= Non-personal data =

Electronic data not identifying individuals

Non-Personal Data (NPD) is electronic data that does not contain any information that can be used to identify a natural person. Thus, it can either be data that has no personal information to begin with (such as weather data, stock prices, data from anonymous IoT sensors); or it is data that had personal data that was subsequently pseudoanonymized (for example, identifiable strings substituted with random strings) or anonymized (such as by irreversibly removing all personal data). NPD is part of the overall Data Governance Strategy of a region or country. While personal data are covered by Data Protection Legislation such as GDPR, other kinds of data would fall under the scope of NPD Regulation.

==Importance of non-personal data==
It has been pointed out that the future is data-driven.
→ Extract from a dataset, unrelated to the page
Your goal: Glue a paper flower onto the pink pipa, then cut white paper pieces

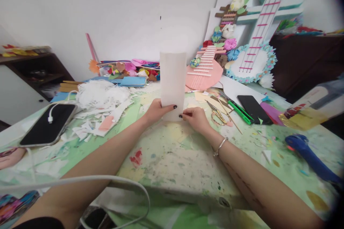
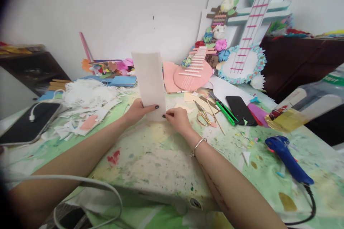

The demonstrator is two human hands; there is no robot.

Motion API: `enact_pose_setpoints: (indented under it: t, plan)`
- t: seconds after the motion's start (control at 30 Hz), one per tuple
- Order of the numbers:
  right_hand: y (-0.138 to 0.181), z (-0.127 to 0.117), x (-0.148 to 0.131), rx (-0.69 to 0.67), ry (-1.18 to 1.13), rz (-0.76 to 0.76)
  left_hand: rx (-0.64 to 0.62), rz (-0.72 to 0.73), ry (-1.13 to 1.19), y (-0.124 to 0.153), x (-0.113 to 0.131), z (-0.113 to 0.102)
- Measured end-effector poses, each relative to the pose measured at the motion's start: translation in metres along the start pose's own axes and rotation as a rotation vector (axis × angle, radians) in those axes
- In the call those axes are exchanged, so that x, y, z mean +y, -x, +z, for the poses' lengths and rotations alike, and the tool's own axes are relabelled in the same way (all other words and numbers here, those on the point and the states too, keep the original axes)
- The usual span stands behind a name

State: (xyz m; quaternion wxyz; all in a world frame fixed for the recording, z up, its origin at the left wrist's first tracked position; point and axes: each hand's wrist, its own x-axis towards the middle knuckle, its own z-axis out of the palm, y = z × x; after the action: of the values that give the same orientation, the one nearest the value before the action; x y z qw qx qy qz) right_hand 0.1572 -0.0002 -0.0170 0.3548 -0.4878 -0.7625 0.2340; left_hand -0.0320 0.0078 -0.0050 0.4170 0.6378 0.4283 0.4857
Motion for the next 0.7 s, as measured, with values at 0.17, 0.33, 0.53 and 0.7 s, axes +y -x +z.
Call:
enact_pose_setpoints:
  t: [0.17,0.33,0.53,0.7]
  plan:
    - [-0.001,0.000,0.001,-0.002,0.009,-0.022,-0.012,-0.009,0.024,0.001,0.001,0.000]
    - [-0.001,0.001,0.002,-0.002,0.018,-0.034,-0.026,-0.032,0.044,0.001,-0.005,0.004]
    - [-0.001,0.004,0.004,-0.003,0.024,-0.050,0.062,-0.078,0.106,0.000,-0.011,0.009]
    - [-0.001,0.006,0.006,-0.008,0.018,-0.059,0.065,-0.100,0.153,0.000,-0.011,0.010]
What this means is that much of the present innovation taking place in domains such as Machine Learning and Artificial Intelligence is fueled by data, which is needed for calibrating the complex models (comprising neural network-based as well as other kinds). The larger the volume, diversity and quality of the data, the higher is the quality of the model, leading to better predictions and explanations.

However, there is a flip-side to data availability. The newly-emerging awareness of privacy and the consequent need for powerful Data Protection Regulations (such as GDPR) makes it increasingly difficult or impossible to obtain data in the quantities required. This is a contradiction, and the only way out would be to remove all personal data from data sets (either by Data anonymization or Pseudonymization coupled with noise injection, at which point it becomes NPD.

Therefore, many innovation-friendly countries are coming out with regulatory regimes that would ensure that personal data is protected, while, at the same time, non-personal data can be extracted from personal data so that innovation is fostered. In other words, NPD 'unlocks' value that was locked away in data sets that have personally-identifiable information. It is expected that multiple NPD data sets will begin to be available on free or commercial basis from different providers once the regulations are in place.

==Emerging regulatory frameworks==
Non-Personal Data has significant uses that may be economic, social, political or security-related. Several countries and regions are in the process of regulating the use of NPD. In May 2019, the European Union operationalized its Regulation of the Free Flow of NPD. India announced a nine-member expert committee to make recommendations on the regulation of NPD in 2019, which published its first report in mid-2020. The report was opened for public comments, after which it was revised and published in December 2020.

==Proposed NPD regulatory framework in India==
The following were the objectives of the proposed Indian regulation as per the revised report:
1. Sovereignty: India has rights over the data of India, its people and organisations.
2. Benefit India: Benefits of data must accrue to India and its people.
3. Benefits the world: Innovation, new models and algorithms for the world.
4. Privacy: Misuse, reidentification and harms must be prevented.
5. Simplicity: The regulations should be simple, digital and unambiguous.
6. Innovation and entrepreneurship: The data should be freely available for innovation and entrepreneurship in India.

== Concerns ==
The major concern in the use of NPD is if there are techniques (statistical or AI-based) by which multiple data sets can be used to extract personally-identifiable data.